» EXERCISE: The whole listing below is to be copied exactly, with every picture left out.

» GIVEN INFORMATION:
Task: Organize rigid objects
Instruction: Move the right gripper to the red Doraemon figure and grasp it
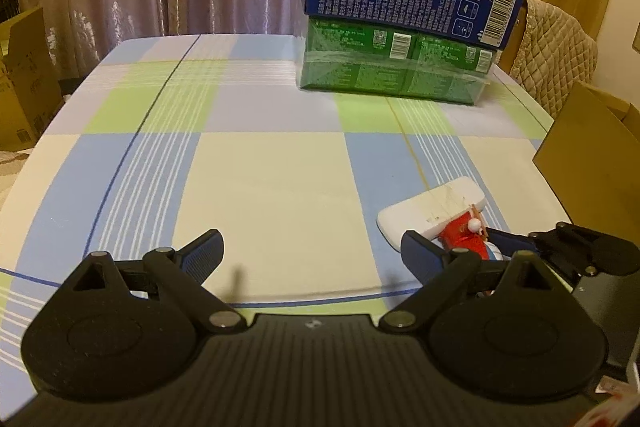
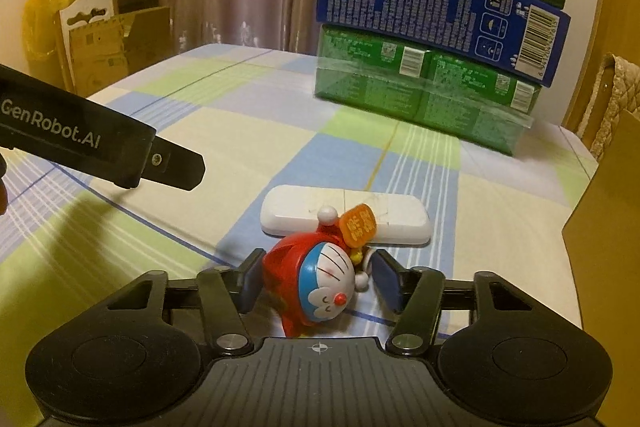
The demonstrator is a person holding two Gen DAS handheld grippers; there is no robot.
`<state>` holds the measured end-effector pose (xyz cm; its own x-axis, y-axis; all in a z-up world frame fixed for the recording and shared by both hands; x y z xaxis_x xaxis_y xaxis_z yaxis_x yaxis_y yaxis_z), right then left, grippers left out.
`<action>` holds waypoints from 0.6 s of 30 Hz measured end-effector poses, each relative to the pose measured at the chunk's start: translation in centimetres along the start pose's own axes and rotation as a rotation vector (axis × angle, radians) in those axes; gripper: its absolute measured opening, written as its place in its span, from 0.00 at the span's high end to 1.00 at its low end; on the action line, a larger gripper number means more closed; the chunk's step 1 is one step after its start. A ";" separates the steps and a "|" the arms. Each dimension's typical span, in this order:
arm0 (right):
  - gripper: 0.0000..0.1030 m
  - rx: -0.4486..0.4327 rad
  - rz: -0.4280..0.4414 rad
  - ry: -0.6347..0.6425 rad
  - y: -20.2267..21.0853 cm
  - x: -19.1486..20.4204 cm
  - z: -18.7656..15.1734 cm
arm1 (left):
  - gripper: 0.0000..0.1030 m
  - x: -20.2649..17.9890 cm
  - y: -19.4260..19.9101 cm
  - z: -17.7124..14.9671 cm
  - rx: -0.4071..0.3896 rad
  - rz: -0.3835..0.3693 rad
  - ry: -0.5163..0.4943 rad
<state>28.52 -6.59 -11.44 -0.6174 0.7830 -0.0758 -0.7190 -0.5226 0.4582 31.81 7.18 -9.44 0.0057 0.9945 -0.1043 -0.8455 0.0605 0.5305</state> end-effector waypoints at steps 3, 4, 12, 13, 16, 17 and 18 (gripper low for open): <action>0.51 0.009 -0.001 -0.007 0.0 -0.2 -0.1 | 0.09 -0.2 -0.1 -0.1 0.003 -0.001 -0.005; 0.51 0.009 -0.001 -0.007 0.1 -0.2 -0.1 | 0.09 -0.2 -0.2 -0.1 0.004 -0.002 -0.005; 0.51 0.032 -0.014 -0.052 0.4 -0.8 0.0 | 0.09 -0.8 -0.7 -0.4 0.015 -0.011 -0.047; 0.55 0.033 -0.016 -0.057 0.4 -0.9 0.1 | 0.09 -0.8 -0.8 -0.4 0.014 -0.016 -0.046; 0.59 0.015 -0.034 -0.051 0.8 -1.2 0.5 | 0.09 -0.8 -1.2 -0.4 0.012 -0.023 -0.046; 0.59 0.015 -0.034 -0.062 0.8 -1.4 0.7 | 0.09 -0.8 -1.2 -0.4 0.012 -0.023 -0.048; 0.59 0.016 -0.037 -0.071 0.9 -1.6 0.7 | 0.09 -0.9 -1.3 -0.4 0.011 -0.023 -0.050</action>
Point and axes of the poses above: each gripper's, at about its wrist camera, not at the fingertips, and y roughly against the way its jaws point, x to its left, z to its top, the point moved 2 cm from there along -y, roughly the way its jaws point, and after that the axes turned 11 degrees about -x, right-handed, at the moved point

» ANSWER SECTION:
Task: Organize rigid objects
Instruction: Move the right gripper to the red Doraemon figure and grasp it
The demonstrator is a person holding two Gen DAS handheld grippers; there is no robot.
`<state>` holds the measured end-effector pose (xyz cm; its own x-axis, y-axis; all in a z-up world frame fixed for the recording and shared by both hands; x y z xaxis_x xaxis_y xaxis_z yaxis_x yaxis_y yaxis_z), right then left, grippers left out.
`<action>` holds waypoints from 0.6 s of 30 Hz measured end-effector poses, each relative to the pose measured at the chunk's start: translation in centimetres along the start pose's own axes and rotation as a rotation vector (axis × angle, radians) in those axes; gripper: its absolute measured opening, written as its place in its span, from 0.00 at the span's high end to 1.00 at its low end; on the action line, a larger gripper number means more closed; the chunk's step 1 is one step after its start. A ";" separates the steps and a "|" the arms. Each dimension's typical span, in this order:
arm0 (right):
  - gripper: 0.0000..0.1030 m
  - rx: -0.4486..0.4327 rad
  - rz: -0.4280..0.4414 rad
  - ry: -0.6347..0.6425 rad
  - y: -20.2267..21.0853 cm
  - x: -19.1486..20.4204 cm
  - z: -18.7656..15.1734 cm
arm1 (left):
  - gripper: 0.0000..0.1030 m
  - x: -20.2649..17.9890 cm
  - y: -19.4260..19.9101 cm
  - z: -17.7124..14.9671 cm
  - rx: -0.4071..0.3896 rad
  - rz: -0.3835..0.3693 rad
  - ry: -0.5163..0.4943 rad
<state>28.52 -6.59 -11.44 -0.6174 0.7830 -0.0758 -0.7190 -0.5226 0.4582 31.81 7.18 -9.44 0.0057 0.9945 -0.1043 -0.8455 0.0605 0.5305</state> end-effector waypoints at steps 3, 4, 12, 13, 16, 17 and 18 (gripper low for open): <action>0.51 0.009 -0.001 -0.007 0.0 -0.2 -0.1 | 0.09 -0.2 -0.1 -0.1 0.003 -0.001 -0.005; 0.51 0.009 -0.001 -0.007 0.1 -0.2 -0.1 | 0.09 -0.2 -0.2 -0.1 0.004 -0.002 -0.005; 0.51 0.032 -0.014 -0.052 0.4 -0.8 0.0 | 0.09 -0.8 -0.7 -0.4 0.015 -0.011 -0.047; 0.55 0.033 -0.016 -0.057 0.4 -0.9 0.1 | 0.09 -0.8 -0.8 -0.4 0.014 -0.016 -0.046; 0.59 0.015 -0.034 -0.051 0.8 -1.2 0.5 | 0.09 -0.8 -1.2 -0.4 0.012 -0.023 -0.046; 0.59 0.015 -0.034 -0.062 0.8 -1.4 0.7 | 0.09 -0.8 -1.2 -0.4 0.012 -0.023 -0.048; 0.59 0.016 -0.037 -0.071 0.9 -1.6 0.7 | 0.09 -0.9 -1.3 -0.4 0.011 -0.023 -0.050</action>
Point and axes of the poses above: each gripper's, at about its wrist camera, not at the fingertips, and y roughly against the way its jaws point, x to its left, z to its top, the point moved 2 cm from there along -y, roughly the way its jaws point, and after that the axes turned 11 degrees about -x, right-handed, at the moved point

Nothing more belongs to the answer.